Work task
What you submit must be an exact copy of the listing below, with no images in it.

Stored data
■ ■ ■ ■ ■ ■ ■
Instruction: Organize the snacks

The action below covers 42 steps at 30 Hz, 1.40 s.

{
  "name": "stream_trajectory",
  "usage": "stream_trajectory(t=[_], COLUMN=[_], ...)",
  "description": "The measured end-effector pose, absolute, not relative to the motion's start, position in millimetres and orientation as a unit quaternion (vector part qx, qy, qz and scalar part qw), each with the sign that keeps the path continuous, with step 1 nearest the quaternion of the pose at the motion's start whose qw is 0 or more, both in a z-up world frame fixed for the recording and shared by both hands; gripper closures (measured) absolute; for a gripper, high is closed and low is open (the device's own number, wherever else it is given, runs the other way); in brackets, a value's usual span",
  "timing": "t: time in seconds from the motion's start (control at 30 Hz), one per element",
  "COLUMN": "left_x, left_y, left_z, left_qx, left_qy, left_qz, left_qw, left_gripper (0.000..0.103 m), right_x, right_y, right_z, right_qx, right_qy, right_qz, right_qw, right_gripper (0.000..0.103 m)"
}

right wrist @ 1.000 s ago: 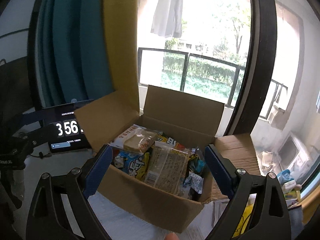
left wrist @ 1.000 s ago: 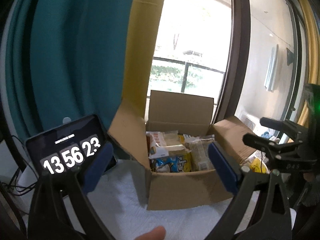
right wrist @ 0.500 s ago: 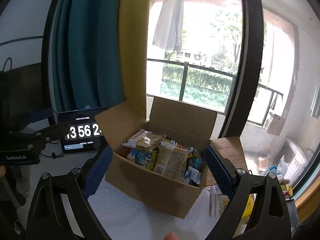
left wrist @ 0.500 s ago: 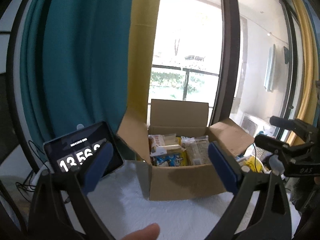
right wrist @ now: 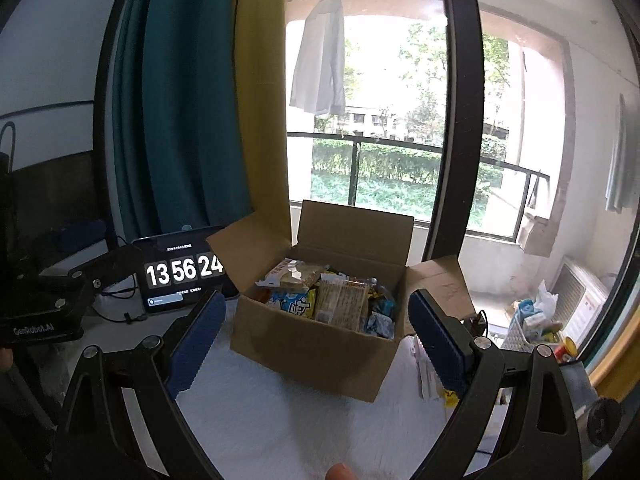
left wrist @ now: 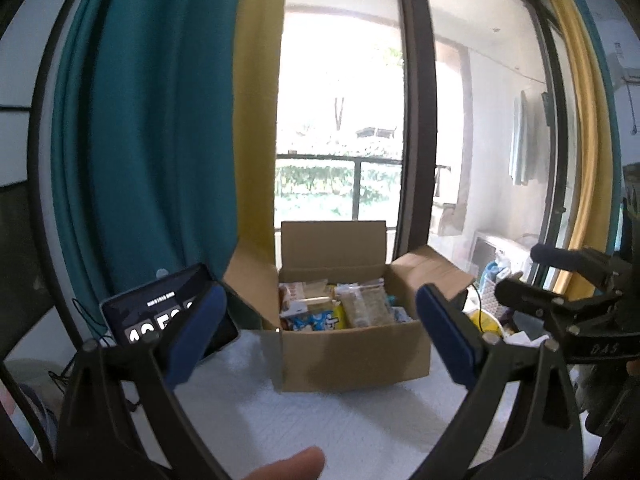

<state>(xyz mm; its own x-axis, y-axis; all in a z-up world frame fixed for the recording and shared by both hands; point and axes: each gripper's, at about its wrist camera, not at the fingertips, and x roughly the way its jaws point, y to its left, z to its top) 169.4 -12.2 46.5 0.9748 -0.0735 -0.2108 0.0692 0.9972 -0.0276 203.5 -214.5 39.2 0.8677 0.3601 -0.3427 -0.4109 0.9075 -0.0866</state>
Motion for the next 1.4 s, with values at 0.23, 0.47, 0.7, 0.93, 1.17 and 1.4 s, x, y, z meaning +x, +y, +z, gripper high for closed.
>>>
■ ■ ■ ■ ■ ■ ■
Expected answer
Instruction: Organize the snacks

The action below covers 42 steps at 30 Hz, 1.40 s.

{
  "name": "stream_trajectory",
  "usage": "stream_trajectory(t=[_], COLUMN=[_], ...)",
  "description": "The measured end-effector pose, absolute, not relative to the motion's start, position in millimetres and orientation as a unit quaternion (vector part qx, qy, qz and scalar part qw), each with the sign that keeps the path continuous, with step 1 nearest the quaternion of the pose at the motion's start whose qw is 0 or more, both in a z-up world frame fixed for the recording and shared by both hands; gripper closures (measured) absolute; for a gripper, high is closed and low is open (the device's own number, wherever else it is given, runs the other way); in brackets, a value's usual span",
  "timing": "t: time in seconds from the motion's start (control at 30 Hz), one per element",
  "COLUMN": "left_x, left_y, left_z, left_qx, left_qy, left_qz, left_qw, left_gripper (0.000..0.103 m), right_x, right_y, right_z, right_qx, right_qy, right_qz, right_qw, right_gripper (0.000..0.103 m)"
}

right wrist @ 1.000 s ago: 
left wrist @ 1.000 s ago: 
right wrist @ 0.500 s ago: 
left wrist @ 0.500 s ago: 
right wrist @ now: 
left wrist @ now: 

<state>(xyz mm; its own x-axis, y-axis; all in a z-up world frame fixed for the recording and shared by both hands; point and axes: each gripper's, at about its wrist camera, not at the fingertips, and x roughly the way its jaws point, y to its left, z to its top) 169.4 -12.2 46.5 0.9748 -0.0735 -0.2108 0.0692 0.9972 -0.0276 203.5 -214.5 39.2 0.8677 0.3601 -0.3427 -0.4109 0.9075 -0.0866</state>
Motion for the next 1.4 s, with values at 0.23, 0.47, 0.7, 0.93, 1.17 and 1.4 s, x, y, z meaning +x, +y, +z, gripper high for closed.
>>>

The required output has been given in full.